- **Given material**
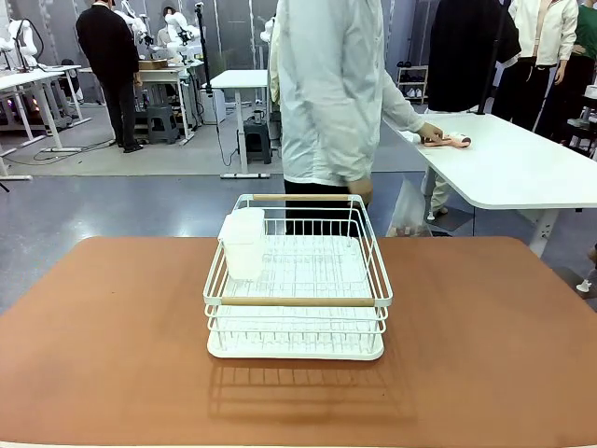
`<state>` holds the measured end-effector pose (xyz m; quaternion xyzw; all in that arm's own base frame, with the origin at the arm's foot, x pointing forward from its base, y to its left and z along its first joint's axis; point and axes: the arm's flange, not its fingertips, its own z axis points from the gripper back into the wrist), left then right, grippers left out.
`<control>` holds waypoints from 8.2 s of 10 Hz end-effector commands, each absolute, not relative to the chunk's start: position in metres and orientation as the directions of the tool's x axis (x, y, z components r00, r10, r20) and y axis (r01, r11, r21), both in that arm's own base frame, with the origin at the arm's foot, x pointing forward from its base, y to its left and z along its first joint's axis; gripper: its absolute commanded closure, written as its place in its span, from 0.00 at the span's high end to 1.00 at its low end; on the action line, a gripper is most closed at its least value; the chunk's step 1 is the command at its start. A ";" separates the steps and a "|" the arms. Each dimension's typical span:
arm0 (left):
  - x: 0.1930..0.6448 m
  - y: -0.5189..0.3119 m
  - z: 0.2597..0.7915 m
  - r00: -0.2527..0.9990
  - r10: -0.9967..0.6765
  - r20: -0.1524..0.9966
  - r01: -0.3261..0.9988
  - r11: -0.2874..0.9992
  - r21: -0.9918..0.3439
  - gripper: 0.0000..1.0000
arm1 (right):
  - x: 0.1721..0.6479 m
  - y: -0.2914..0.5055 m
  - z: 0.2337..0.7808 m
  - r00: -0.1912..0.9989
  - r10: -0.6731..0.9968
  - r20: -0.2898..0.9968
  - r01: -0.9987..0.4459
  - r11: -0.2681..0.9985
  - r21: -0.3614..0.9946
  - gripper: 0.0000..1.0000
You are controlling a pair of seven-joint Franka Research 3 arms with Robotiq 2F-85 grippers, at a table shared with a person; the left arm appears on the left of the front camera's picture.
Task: Clean the table.
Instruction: Pick up the Lint Roller when the human hands it over.
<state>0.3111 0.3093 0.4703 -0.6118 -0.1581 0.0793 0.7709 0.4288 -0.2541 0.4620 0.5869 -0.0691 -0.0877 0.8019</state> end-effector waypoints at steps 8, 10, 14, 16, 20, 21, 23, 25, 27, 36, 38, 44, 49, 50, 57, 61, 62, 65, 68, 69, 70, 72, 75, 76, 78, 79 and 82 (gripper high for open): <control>0.306 0.310 0.473 0.937 0.314 0.151 0.079 0.228 -0.970 1.00 | 0.428 -0.254 0.464 0.975 -0.222 0.010 0.058 0.296 0.954 1.00; 0.306 0.310 0.473 0.937 0.314 0.151 0.079 0.228 -0.970 1.00 | 0.428 -0.254 0.464 0.975 -0.222 0.010 0.058 0.296 0.954 1.00; 0.306 0.310 0.473 0.937 0.314 0.151 0.079 0.228 -0.970 1.00 | 0.428 -0.254 0.464 0.975 -0.222 0.010 0.058 0.296 0.954 1.00; 0.306 0.310 0.473 0.937 0.314 0.151 0.079 0.228 -0.970 1.00 | 0.428 -0.254 0.464 0.975 -0.222 0.010 0.058 0.296 0.954 1.00; 0.306 0.310 0.473 0.937 0.314 0.151 0.079 0.228 -0.970 1.00 | 0.428 -0.254 0.464 0.975 -0.222 0.010 0.058 0.296 0.954 1.00; 0.306 0.310 0.473 0.937 0.314 0.151 0.079 0.228 -0.970 1.00 | 0.428 -0.254 0.464 0.975 -0.222 0.010 0.058 0.296 0.954 1.00; 0.306 0.310 0.473 0.937 0.314 0.151 0.079 0.228 -0.970 1.00 | 0.428 -0.254 0.464 0.975 -0.222 0.010 0.058 0.296 0.954 1.00; 0.306 0.310 0.473 0.937 0.314 0.151 0.079 0.228 -0.970 1.00 | 0.428 -0.254 0.464 0.975 -0.222 0.010 0.058 0.296 0.954 1.00; 0.306 0.310 0.473 0.937 0.314 0.151 0.079 0.228 -0.970 1.00 | 0.428 -0.254 0.464 0.975 -0.222 0.010 0.058 0.296 0.954 1.00; 0.306 0.310 0.473 0.937 0.314 0.151 0.079 0.228 -0.970 1.00 | 0.428 -0.254 0.464 0.975 -0.222 0.010 0.058 0.296 0.954 1.00; 0.306 0.293 0.486 0.930 0.348 0.115 0.005 0.301 -0.954 1.00 | 0.428 -0.254 0.464 0.975 -0.222 0.010 0.058 0.296 0.954 1.00; 0.296 0.187 0.523 0.874 0.483 -0.043 -0.262 0.396 -0.880 1.00 | 0.428 -0.254 0.464 0.975 -0.222 0.010 0.058 0.296 0.954 1.00; 0.311 0.125 0.501 0.832 0.552 -0.055 -0.323 0.402 -0.857 1.00 | 0.428 -0.254 0.464 0.975 -0.222 0.010 0.058 0.296 0.954 1.00; 0.315 0.119 0.500 0.817 0.576 -0.027 -0.309 0.399 -0.863 1.00 | 0.428 -0.254 0.464 0.975 -0.222 0.010 0.058 0.296 0.954 1.00; 0.359 0.083 0.485 0.783 0.622 0.000 -0.303 0.381 -0.874 1.00 | 0.428 -0.254 0.464 0.975 -0.222 0.010 0.058 0.296 0.954 1.00; 0.373 0.081 0.471 0.764 0.645 -0.009 -0.318 0.365 -0.875 1.00 | 0.428 -0.254 0.464 0.975 -0.222 0.010 0.058 0.296 0.954 1.00; 0.374 0.080 0.467 0.759 0.652 -0.012 -0.320 0.357 -0.878 1.00 | 0.428 -0.254 0.464 0.975 -0.222 0.010 0.058 0.296 0.954 1.00; 0.374 0.077 0.457 0.759 0.651 -0.008 -0.324 0.366 -0.872 1.00 | 0.428 -0.254 0.464 0.975 -0.222 0.010 0.058 0.296 0.954 1.00; 0.375 0.078 0.456 0.765 0.644 0.025 -0.300 0.389 -0.871 0.81 | 0.428 -0.254 0.464 0.975 -0.222 0.010 0.058 0.296 0.954 1.00; 0.375 0.078 0.457 0.764 0.645 0.023 -0.299 0.386 -0.873 0.68 | 0.428 -0.254 0.464 0.975 -0.222 0.010 0.058 0.296 0.954 1.00; 0.375 0.077 0.457 0.764 0.644 0.025 -0.296 0.384 -0.875 0.62 | 0.428 -0.254 0.464 0.975 -0.222 0.010 0.058 0.296 0.954 1.00; 0.376 0.076 0.457 0.768 0.640 0.023 -0.295 0.386 -0.874 0.43 | 0.428 -0.254 0.464 0.975 -0.222 0.010 0.058 0.296 0.954 1.00; 0.376 0.075 0.457 0.771 0.636 0.023 -0.296 0.391 -0.872 0.11 | 0.428 -0.254 0.464 0.975 -0.222 0.010 0.058 0.296 0.954 1.00; 0.376 0.075 0.458 0.768 0.640 0.023 -0.295 0.386 -0.874 0.05 | 0.428 -0.254 0.464 0.975 -0.222 0.010 0.058 0.296 0.954 1.00; 0.375 0.075 0.458 0.769 0.638 0.020 -0.298 0.386 -0.873 0.00 | 0.428 -0.254 0.464 0.975 -0.222 0.010 0.058 0.296 0.954 1.00; 0.375 0.075 0.458 0.771 0.637 0.022 -0.295 0.387 -0.873 0.00 | 0.428 -0.254 0.464 0.975 -0.222 0.010 0.058 0.296 0.954 1.00; 0.374 0.079 0.463 0.778 0.628 -0.007 -0.322 0.389 -0.863 0.00 | 0.428 -0.254 0.464 0.975 -0.222 0.010 0.058 0.296 0.954 1.00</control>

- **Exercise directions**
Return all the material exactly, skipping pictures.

- **Answer for this exercise**
`<state>` holds the measured end-effector pose (xyz m; quaternion xyzw; all in that arm's own base frame, with the origin at the arm's foot, x pointing forward from its base, y to its left and z along its first joint's axis; point and axes: the arm's flange, not its fingertips, its own z axis points from the gripper back into the wrist), left then right, grippers left out.
`<control>` holds waypoints from 8.2 s of 10 Hz end-effector commands, each absolute, not relative to the chunk's start: position in metres and orientation as the directions of the tool's x axis (x, y, z components r00, r10, r20) and y axis (r01, r11, r21), both in that arm's own base frame, with the origin at the arm's foot, x pointing forward from its base, y to its left and z along its first joint's axis; gripper: its absolute commanded closure, written as its place in its span, from 0.00 at the span's high end to 1.00 at its low end; on the action line, a gripper is most closed at its least value; the chunk's step 1 is the command at its start. A ";" separates the steps and a "|" the arms. Each dimension's typical span:
arm0 (left):
  - x: 0.1930..0.6448 m
  - y: -0.5189..0.3119 m
  - z: 0.2597..0.7915 m
  - r00: -0.2527..0.9990
  - r10: -0.9967..0.6765
  - r20: -0.1524..0.9966
  - r01: -0.3261..0.9988
  - r11: -0.2874..0.9992
  - r21: -0.9918..0.3439
  - gripper: 0.0000..1.0000
arm1 (right):
  - x: 0.1721..0.6479 m
  - y: -0.2914..0.5055 m
  - z: 0.2337..0.7808 m
  - r00: -0.1912..0.9989
  - r10: -0.6731..0.9968
  - r20: -0.2898..0.9968
  - r01: -0.9987..0.4459
  - r11: -0.2681..0.9985
  - r21: -0.3614..0.9946
  - gripper: 0.0000..1.0000
You are controlling a pair of seven-joint Franka Research 3 arms with Robotiq 2F-85 grippers, at a table shared with a person; the left arm appears on the left of the front camera's picture.
Task: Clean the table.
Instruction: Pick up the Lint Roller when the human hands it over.
<state>0.3111 0.3093 0.4703 -0.6118 -0.1581 0.0793 0.7709 0.4288 -0.2541 0.4620 0.5869 -0.0691 -0.0877 0.8019</state> end-effector waypoints at steps 8, 10, 14, 16, 20, 21, 23, 25, 27, 36, 38, 44, 49, 50, 57, 61, 62, 65, 68, 69, 70, 72, 75, 76, 78, 79 and 82 (gripper high for open): <control>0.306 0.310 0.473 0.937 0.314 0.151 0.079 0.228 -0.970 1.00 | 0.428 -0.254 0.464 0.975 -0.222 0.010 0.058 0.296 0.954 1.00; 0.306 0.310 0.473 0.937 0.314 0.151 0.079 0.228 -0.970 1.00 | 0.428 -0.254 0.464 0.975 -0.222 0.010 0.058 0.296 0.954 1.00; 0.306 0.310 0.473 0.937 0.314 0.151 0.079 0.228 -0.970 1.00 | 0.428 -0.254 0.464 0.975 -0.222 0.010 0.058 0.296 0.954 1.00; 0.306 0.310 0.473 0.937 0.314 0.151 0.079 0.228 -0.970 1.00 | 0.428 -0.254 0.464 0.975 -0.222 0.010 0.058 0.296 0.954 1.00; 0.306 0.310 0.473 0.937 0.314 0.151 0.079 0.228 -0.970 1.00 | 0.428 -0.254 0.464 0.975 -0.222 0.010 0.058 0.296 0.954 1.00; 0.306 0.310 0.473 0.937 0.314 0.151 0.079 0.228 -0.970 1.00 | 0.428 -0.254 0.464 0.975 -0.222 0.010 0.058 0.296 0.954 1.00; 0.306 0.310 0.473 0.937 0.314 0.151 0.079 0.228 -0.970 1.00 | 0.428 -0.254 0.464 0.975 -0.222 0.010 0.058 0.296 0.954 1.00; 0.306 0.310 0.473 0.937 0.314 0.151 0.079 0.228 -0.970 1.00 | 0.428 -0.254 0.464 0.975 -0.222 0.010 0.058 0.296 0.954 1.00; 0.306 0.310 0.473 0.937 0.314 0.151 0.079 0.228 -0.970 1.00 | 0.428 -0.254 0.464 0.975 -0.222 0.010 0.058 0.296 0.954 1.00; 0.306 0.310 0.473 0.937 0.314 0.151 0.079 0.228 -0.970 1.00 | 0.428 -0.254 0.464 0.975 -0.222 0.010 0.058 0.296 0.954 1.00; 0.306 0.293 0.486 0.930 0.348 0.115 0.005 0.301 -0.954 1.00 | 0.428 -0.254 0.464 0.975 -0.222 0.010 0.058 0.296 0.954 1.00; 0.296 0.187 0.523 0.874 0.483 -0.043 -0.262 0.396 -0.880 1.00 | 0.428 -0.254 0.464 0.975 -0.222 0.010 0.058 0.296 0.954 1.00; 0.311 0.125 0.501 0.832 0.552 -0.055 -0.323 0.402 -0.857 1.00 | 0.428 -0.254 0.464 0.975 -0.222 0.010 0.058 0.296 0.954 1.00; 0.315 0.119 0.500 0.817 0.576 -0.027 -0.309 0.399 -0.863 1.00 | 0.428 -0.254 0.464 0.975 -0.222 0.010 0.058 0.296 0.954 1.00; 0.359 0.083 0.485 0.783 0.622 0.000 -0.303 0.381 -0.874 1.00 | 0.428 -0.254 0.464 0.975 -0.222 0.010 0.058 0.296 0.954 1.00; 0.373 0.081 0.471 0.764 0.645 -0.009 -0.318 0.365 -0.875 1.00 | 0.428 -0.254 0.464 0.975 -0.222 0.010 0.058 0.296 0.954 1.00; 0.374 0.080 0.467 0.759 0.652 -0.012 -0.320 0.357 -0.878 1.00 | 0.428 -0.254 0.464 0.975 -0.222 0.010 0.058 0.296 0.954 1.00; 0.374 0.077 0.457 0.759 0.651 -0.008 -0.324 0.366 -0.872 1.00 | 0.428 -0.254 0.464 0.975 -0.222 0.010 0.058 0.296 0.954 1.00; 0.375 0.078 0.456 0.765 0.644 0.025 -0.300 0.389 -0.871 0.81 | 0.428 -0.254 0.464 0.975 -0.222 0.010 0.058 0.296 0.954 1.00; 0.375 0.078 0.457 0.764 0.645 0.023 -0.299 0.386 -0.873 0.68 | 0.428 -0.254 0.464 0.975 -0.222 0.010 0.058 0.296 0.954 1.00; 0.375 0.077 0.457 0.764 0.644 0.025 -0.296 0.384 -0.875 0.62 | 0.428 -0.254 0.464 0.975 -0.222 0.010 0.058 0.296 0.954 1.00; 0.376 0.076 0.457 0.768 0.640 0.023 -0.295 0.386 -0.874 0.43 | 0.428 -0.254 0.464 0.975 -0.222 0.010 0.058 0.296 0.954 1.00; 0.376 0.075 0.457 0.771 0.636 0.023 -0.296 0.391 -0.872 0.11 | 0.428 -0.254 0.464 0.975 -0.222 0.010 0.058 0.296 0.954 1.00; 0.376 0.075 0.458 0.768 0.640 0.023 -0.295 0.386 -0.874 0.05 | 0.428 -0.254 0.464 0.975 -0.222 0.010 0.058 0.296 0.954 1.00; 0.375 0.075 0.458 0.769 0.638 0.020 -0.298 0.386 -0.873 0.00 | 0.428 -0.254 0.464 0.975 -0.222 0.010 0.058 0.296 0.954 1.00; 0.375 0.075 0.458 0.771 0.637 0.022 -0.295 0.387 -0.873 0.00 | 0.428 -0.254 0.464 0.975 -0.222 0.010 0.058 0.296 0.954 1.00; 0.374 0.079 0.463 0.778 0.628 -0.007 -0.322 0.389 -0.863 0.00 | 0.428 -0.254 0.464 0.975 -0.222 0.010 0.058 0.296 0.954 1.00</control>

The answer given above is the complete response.